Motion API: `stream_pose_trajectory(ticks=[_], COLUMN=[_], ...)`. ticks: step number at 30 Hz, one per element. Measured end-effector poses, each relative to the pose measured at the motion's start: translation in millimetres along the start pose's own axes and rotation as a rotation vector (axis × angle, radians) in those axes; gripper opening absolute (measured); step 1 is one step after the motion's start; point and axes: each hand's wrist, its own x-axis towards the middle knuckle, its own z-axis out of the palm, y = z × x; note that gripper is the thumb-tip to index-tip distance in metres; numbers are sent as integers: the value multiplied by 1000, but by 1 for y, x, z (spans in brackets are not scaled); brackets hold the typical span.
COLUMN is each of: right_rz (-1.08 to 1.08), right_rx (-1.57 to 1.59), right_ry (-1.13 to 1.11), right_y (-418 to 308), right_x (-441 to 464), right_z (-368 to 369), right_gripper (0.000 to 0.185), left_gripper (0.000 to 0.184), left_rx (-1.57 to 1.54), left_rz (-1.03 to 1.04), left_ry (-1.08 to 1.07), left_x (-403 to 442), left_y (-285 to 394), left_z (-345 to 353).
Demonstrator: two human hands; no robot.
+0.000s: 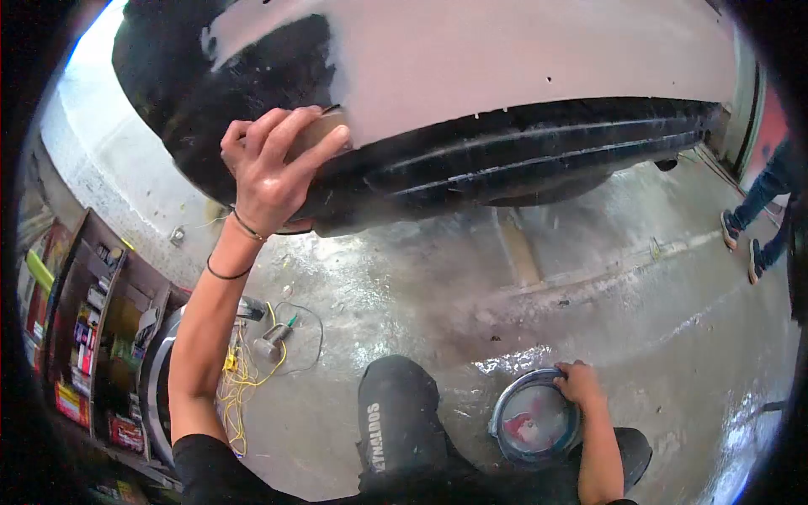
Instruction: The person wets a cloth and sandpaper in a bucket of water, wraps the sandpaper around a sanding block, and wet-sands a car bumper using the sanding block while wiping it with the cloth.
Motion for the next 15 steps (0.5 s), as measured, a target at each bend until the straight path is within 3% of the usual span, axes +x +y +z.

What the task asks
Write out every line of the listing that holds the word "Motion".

Result below
Motion API: `stream_pose_trajectory(ticks=[_], COLUMN=[_], ...)`. ticks: step number at 30 Hz, one per element. Measured end-effector poses, each relative to the pose measured at the motion's start: translation in millimetres along the start pose's own axes and rotation as a rotation vector (axis × angle, radians) in those axes; gripper opening absolute (measured); step 1 is one step after the motion's start; point and axes: each hand's wrist, its own x-axis towards the middle knuckle, its own z-axis out of the palm, y = z × x; note that gripper is the thumb-tip to index-tip distance in metres; numbers are sent as integers: the value multiplied by 1000, but by 1 for y, x, z (spans in brackets are not scaled); brackets hold the typical span.
Motion for the next 15 steps (0.5 s), as measured, a target at each bend until the straight path is within 3% of the usual span, axes +x +y +z.

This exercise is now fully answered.